I think that shippers have a different view of the characters,

There's a certain interpretation of Rainbow Dash that I've seen bookplayer refer to as "shipping Dash" who is, while recognizably Rainbow Dash, is not quite the Rainbow Dash from the show, but is more of an extrapolation from her - an older, more mature, and less thoughtless character. "Shipping Dash" shows up in an awful lot of shipfics (and frankly, even stories outside of shipfics), as well as some "future Rainbow Dash" stories. Luna and Celestia also both have a couple of alternative interpretations I've seen in a fairly large number of stories, and there are at least three (entirely contradictory) interpretations of Big Mac I've seen.

3316320

You think that's bad?
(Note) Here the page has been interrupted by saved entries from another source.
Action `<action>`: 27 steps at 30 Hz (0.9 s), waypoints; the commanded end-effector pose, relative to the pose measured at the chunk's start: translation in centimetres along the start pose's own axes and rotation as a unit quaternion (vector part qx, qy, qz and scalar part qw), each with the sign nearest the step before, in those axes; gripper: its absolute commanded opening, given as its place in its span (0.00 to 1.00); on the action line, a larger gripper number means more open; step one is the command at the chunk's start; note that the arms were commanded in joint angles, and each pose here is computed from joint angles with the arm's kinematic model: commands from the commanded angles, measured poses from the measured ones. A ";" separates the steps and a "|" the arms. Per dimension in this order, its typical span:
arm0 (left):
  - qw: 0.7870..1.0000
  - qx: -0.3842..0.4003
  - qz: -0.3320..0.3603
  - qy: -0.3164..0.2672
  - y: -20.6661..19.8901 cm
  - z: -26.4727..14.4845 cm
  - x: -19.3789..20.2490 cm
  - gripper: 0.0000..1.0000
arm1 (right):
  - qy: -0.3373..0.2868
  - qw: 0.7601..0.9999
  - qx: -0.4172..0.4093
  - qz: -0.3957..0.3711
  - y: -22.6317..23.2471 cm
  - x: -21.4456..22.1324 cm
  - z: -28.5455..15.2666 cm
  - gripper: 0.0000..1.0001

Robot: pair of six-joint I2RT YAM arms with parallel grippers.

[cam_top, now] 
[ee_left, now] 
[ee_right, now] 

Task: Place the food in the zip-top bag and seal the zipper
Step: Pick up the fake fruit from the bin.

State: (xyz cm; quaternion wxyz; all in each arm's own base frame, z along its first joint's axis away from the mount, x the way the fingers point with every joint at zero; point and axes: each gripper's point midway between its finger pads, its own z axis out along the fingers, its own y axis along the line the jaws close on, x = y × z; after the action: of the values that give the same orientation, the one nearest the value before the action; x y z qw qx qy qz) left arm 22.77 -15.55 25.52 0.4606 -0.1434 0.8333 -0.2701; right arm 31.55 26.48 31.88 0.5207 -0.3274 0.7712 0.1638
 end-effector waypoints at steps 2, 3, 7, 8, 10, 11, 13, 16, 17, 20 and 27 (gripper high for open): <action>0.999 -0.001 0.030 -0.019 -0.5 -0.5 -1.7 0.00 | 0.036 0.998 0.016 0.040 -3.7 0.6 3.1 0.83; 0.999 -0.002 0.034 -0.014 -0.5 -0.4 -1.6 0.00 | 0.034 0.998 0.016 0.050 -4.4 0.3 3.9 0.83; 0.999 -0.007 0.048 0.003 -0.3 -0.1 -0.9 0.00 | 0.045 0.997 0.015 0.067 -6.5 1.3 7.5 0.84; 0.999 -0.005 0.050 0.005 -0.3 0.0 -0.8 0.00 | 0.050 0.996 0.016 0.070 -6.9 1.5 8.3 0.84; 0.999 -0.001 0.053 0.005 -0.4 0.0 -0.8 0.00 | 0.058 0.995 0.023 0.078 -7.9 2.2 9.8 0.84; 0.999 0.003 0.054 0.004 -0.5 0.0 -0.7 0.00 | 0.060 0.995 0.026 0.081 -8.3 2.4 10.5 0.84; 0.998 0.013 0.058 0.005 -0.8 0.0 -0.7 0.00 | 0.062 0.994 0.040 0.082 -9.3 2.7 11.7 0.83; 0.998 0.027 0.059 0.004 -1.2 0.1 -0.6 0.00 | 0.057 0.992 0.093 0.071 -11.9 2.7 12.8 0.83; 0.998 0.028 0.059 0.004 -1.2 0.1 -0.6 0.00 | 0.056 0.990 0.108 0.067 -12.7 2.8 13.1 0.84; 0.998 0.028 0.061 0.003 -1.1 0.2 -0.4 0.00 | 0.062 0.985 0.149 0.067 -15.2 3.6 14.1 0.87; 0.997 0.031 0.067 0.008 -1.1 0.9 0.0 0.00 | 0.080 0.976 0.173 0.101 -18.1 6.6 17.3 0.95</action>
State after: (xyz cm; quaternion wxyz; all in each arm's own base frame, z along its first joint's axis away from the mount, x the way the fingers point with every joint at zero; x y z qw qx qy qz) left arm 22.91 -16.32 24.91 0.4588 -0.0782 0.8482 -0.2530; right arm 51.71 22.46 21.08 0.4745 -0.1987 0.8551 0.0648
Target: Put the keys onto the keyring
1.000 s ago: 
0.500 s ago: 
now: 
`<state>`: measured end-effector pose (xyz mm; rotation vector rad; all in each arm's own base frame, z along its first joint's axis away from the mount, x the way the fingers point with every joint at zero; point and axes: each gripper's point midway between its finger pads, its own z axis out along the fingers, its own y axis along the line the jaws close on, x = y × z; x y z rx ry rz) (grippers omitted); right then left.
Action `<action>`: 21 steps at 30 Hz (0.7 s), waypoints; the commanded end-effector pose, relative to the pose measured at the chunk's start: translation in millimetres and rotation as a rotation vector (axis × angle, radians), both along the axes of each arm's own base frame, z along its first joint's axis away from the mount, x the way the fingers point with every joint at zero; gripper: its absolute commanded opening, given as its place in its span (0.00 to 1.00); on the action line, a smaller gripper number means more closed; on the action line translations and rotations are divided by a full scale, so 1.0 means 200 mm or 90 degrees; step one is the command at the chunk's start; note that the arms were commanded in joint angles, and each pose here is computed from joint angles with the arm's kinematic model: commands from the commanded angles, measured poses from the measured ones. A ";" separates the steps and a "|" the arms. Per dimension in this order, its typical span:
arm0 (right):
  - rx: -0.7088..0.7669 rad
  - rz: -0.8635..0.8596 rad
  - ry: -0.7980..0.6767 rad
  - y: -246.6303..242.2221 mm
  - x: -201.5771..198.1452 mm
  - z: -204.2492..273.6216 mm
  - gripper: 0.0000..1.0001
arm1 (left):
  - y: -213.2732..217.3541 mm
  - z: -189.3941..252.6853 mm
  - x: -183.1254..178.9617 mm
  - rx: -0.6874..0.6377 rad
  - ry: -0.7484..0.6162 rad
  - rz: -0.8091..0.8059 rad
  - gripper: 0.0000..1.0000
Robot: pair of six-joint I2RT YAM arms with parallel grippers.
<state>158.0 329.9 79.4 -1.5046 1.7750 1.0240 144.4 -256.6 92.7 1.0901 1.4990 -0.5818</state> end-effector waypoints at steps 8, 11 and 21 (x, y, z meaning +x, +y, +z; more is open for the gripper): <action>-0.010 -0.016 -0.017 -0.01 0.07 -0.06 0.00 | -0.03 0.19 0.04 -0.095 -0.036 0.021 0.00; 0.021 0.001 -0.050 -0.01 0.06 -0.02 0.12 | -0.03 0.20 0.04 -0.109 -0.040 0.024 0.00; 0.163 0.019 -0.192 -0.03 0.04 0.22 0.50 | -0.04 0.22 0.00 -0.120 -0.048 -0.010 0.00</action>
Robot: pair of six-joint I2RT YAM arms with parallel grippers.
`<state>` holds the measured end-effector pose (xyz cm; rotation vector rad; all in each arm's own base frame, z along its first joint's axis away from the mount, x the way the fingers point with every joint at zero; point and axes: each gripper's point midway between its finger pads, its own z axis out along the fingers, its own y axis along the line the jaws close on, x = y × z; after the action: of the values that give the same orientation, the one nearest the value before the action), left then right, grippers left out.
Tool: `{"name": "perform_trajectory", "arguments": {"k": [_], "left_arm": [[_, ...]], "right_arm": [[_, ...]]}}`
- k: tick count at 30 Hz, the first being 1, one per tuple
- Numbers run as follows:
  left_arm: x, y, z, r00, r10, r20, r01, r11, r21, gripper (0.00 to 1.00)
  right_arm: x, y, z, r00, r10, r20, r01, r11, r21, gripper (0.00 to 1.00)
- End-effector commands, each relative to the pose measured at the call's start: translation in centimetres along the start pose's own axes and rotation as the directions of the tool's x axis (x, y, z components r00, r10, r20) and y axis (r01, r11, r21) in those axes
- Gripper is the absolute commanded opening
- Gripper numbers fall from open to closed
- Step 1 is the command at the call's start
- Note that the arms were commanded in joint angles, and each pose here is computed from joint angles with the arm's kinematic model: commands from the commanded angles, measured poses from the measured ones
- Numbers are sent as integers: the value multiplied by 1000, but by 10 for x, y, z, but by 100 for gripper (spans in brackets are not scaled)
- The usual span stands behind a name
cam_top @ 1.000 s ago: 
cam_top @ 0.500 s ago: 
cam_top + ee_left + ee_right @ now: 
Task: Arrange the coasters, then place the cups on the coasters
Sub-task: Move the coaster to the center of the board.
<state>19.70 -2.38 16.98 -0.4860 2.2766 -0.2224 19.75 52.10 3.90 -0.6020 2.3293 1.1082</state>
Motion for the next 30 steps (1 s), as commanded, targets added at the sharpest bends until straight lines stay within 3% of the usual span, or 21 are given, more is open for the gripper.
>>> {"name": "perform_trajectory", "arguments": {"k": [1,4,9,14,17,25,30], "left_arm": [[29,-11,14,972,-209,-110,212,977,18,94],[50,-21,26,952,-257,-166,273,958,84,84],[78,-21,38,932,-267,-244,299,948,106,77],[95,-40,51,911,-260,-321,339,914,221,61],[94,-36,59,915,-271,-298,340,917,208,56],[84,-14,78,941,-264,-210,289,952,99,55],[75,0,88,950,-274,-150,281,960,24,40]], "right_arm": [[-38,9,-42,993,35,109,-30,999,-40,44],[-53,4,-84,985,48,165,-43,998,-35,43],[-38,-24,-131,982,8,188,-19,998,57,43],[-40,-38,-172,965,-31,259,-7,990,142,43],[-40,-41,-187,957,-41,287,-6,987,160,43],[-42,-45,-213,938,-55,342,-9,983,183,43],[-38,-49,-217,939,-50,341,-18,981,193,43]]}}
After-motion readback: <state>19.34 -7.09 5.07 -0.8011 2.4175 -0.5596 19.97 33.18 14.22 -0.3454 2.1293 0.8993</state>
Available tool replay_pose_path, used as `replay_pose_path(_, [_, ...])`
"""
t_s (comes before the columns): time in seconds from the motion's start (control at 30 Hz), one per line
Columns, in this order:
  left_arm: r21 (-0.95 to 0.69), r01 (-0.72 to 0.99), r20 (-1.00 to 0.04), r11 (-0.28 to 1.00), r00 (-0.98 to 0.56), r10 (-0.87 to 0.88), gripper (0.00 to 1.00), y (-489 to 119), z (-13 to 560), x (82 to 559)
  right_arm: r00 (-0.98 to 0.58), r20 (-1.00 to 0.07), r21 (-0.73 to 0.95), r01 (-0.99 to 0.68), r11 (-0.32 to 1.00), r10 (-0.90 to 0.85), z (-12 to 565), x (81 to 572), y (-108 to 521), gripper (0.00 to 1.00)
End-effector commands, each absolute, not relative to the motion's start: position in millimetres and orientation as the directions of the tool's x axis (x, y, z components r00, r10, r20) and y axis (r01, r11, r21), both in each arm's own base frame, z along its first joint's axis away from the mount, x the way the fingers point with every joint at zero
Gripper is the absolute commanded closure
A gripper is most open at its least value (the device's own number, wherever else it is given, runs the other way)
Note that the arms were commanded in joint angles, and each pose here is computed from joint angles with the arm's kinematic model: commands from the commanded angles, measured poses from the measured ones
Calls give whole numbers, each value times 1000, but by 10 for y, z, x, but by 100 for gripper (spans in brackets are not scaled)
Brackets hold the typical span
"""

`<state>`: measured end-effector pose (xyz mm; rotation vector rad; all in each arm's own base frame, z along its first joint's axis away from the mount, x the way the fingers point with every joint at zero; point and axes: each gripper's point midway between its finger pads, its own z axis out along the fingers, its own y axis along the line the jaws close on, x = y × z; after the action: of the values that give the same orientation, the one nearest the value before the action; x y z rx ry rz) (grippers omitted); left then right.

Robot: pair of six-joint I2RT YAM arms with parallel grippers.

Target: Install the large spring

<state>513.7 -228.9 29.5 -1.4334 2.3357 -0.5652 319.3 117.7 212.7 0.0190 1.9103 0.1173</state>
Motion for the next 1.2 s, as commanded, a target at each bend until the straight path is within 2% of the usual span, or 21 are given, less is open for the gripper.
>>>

I saw BH without his trademark top hat, wearing Admiral Biscuit's nametag, and I stared for about 10 seconds before blurting out "Wow, you look just like Bad Horse!"

This amuses me to no end. Nobody came up to me and thought that I was Bad Horse.

Should've worn my top hat.

...next year, let's all wear top hats on Saturday. Bring a certain amount of class to the place.

3316356
See, I can kinda get where the shippers are coming from. I have my own clique, and it isn't the one some of you guys have. There are times I feel like I'm Piers Anthony, trying to hang out with Maya Angelou and whoever else is well-regarded as not a hack. And I don't even ship major ponies, dammit.

Seriously, though, I think the shippers get a lot of flack and negative comments from people who have a different OTP than they do--I might dislike Bad Horse for trying to ship Twilight and Big Mac, for example, since Fluttermac is clearly the superior ship. [And it's worth mentioning here that Bad Horse somepony on this page sank all the ships in a game of Twilight Sparkle's Secret Shipfic Folder. All of them.] Do they really want to be dragged into a debate about how their Twistaloo fanfic is bad and they should feel bad?

I'm not saying that holds true for everyone, of course--but I can see it being a possible reason why they might not want to let it be known who they are.